**What you are asked to do**: Output range, inclusive: from the line containing "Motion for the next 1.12" to the line containing "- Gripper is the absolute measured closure". Restate those lines from the data below word for word and only those.

**Supplied records**:
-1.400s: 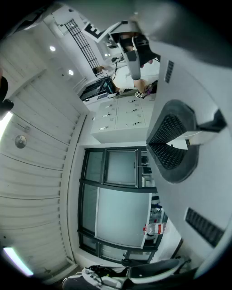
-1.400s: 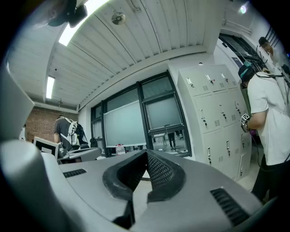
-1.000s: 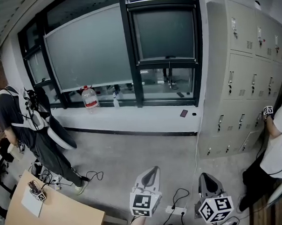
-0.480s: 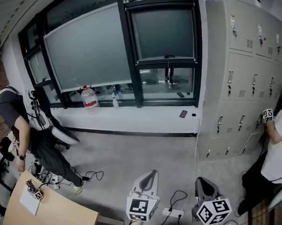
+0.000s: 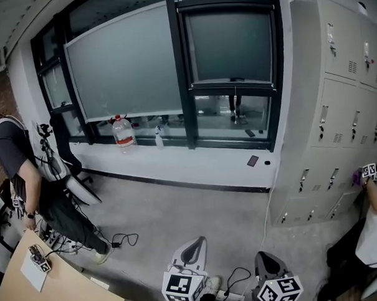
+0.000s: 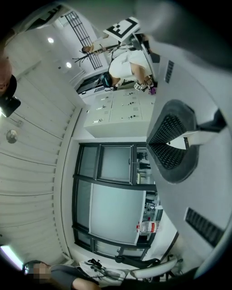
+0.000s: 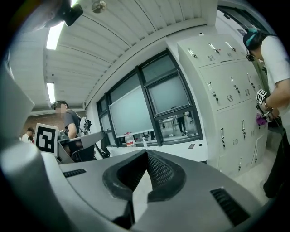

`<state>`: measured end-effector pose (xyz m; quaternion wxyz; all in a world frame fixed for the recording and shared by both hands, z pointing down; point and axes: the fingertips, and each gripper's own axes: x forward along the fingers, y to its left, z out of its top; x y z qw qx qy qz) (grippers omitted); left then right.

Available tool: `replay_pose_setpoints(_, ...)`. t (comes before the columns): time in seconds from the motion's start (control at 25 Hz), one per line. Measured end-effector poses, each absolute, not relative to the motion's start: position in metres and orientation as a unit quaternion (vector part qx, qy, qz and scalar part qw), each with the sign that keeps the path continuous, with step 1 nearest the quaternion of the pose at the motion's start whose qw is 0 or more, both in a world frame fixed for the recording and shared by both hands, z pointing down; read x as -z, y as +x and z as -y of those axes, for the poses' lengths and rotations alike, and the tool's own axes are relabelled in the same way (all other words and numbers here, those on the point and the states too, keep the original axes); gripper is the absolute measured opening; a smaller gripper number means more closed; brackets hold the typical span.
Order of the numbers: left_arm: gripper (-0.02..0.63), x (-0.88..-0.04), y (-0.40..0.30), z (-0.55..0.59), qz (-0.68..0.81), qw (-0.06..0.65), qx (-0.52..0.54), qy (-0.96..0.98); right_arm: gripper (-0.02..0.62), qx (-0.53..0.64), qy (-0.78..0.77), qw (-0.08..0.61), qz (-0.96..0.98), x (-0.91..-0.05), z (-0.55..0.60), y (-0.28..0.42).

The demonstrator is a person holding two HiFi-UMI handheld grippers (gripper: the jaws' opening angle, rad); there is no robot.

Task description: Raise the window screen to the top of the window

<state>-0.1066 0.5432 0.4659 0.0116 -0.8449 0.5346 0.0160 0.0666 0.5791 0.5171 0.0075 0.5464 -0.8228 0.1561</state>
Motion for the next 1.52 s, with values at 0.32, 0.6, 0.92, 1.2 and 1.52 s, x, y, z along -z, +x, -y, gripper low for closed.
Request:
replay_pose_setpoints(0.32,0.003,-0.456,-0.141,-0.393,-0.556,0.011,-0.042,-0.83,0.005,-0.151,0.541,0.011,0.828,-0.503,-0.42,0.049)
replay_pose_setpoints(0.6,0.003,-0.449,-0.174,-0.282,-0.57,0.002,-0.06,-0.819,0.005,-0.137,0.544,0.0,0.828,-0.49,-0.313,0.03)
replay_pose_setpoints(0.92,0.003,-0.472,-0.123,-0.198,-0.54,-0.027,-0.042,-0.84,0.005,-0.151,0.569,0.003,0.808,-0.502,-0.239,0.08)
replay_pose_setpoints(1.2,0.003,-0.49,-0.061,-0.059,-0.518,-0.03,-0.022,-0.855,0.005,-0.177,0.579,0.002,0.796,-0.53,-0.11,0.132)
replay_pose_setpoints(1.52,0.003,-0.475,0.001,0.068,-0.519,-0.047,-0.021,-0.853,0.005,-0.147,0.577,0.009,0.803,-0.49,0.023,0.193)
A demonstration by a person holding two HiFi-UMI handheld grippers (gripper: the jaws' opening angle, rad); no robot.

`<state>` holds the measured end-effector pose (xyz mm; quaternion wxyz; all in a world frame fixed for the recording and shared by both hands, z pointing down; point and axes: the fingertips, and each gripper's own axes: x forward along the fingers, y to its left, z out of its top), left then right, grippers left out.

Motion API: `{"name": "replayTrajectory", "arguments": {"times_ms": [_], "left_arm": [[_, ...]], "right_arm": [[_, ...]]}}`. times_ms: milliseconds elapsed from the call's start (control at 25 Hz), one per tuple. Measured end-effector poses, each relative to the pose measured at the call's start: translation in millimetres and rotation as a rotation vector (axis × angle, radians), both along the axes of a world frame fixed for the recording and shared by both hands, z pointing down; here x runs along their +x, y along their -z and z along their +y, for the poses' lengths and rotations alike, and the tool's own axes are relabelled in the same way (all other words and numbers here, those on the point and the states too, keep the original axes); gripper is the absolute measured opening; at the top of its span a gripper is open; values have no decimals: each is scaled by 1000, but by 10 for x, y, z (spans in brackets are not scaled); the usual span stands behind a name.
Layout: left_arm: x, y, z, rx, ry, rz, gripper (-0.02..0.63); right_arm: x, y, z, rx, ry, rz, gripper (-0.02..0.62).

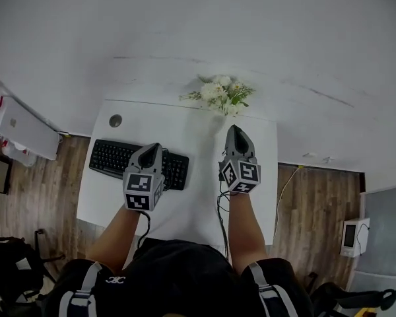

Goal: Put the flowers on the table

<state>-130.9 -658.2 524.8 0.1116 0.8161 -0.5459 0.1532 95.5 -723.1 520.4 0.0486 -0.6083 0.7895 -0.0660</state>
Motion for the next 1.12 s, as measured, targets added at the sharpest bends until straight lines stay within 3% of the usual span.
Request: {"name": "replayTrajectory", "arguments": {"times_ms": [160, 360, 640, 1120], "left_arm": [[110, 258, 274, 48, 5, 45, 2], [370, 500, 617, 106, -24, 61, 1], [719, 588, 972, 127, -94, 55, 2], [763, 617, 1016, 126, -135, 47, 2]], "right_arm": [[-38, 408, 568, 33, 21, 32, 2], [-72, 802, 1177, 75, 63, 198, 2], [90, 786, 1705, 22, 18, 107, 2], [125, 808, 1670, 12, -29, 90, 0]]}}
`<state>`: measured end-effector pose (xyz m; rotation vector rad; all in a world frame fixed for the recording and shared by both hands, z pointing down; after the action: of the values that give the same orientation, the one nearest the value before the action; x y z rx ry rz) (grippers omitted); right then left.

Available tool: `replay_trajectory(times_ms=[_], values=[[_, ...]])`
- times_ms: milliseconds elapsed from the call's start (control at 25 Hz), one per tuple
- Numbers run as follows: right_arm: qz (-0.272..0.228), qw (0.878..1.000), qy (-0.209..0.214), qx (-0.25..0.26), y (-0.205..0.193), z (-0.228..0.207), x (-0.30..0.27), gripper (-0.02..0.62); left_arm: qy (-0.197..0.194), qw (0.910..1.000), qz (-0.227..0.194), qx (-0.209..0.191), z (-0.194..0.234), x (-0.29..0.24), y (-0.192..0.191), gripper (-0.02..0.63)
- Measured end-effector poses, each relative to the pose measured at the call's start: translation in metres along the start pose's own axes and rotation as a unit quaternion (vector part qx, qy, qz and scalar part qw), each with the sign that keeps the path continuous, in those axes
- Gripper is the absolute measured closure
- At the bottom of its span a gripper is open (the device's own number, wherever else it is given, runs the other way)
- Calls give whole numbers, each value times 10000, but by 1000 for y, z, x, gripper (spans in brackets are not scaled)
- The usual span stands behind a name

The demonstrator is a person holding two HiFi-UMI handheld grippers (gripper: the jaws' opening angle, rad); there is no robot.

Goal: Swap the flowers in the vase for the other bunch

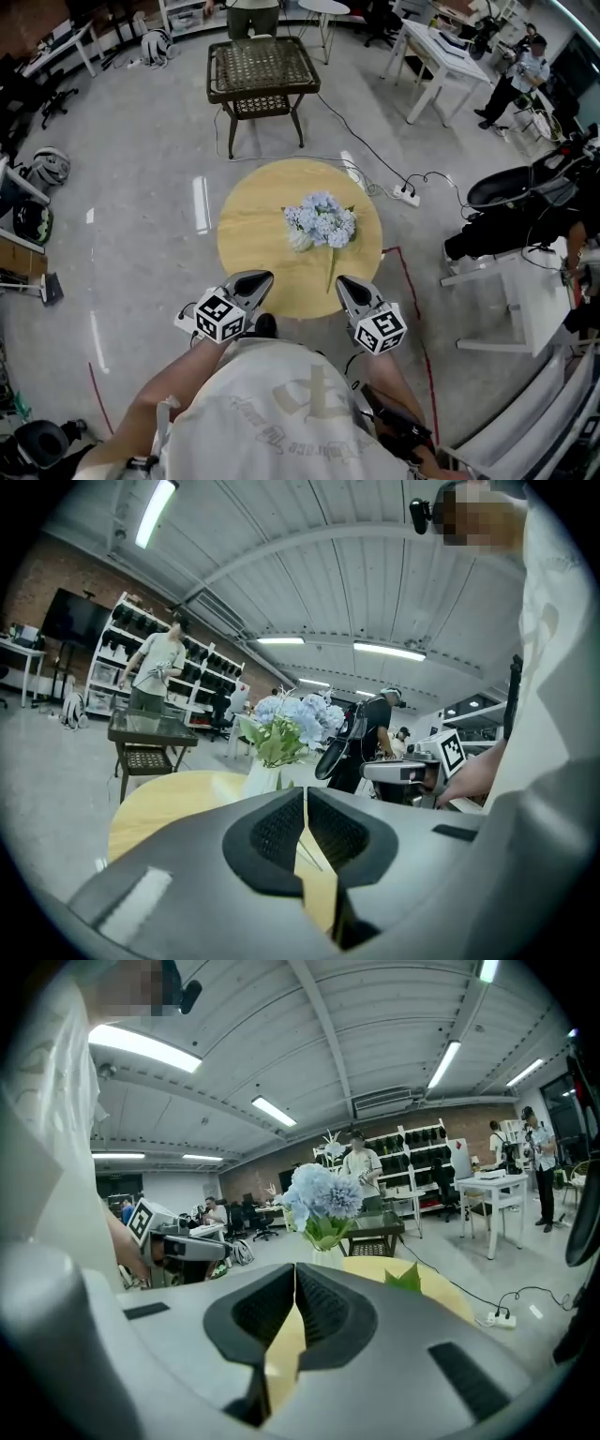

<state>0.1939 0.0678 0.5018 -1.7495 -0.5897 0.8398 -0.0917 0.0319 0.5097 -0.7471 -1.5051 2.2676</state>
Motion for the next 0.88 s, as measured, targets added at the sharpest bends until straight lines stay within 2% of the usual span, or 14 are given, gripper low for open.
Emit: replay_trajectory(times_ms=[320, 880], values=[[24, 9998, 208, -25, -11, 2, 28, 586, 296, 9995, -15, 129, -32, 6, -13, 591], [73, 9994, 332, -19, -28, 9, 68, 586, 416, 9990, 33, 179, -84, 16, -38, 589]])
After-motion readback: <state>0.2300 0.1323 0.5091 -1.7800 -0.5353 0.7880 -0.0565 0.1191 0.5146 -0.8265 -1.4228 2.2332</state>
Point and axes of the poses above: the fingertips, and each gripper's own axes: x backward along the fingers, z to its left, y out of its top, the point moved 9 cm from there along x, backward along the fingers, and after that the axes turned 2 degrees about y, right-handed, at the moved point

**Task output**:
Motion for the next 1.12 s, as measured, targets added at the sharpest bends until straight lines stay within 3% of the usual span.
Request: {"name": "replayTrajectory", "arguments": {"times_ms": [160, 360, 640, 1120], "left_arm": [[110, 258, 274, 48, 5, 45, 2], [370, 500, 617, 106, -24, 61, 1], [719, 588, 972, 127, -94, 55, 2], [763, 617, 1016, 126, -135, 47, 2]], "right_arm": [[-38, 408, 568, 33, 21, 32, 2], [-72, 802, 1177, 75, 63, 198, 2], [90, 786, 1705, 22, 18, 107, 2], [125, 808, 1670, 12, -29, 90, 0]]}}
`<state>`: measured end-effector pose (xyz m; rotation vector rad; all in a world frame fixed for the recording and shared by both hands, z pointing down; after the action: of the values that give the same orientation, the one nearest the value before the action; x y z rx ry rz) (grippers omitted); right then left.

Available tool: `replay_trajectory(times_ms=[_], values=[[_, ...]])`
- times_ms: milliseconds elapsed from the call's start (control at 25 Hz), one per tuple
- Numbers run as follows: right_arm: qz (-0.272..0.228), qw (0.878..1.000), qy (-0.209..0.214), qx (-0.25..0.26), y (-0.205..0.193), z (-0.228..0.207), x (-0.30..0.27), gripper (-0.02..0.62); left_arm: qy (-0.197..0.194), qw (0.910..1.000), qz (-0.227..0.194), qx (-0.209..0.191), z (-0.194..0.234), x (-0.29..0.24), y (-0.192..0.191), gripper (-0.02..0.63)
- Measured end-effector poses, each relative to the pose measured at the call's start: translation in metres along the start pose's own axes and rotation as a unit quaternion (vector part qx, qy, qz and scalar part qw), each with the sign that keeps the path continuous, in those axes
- Gripper is the absolute measured closure

The answer has been fully written out.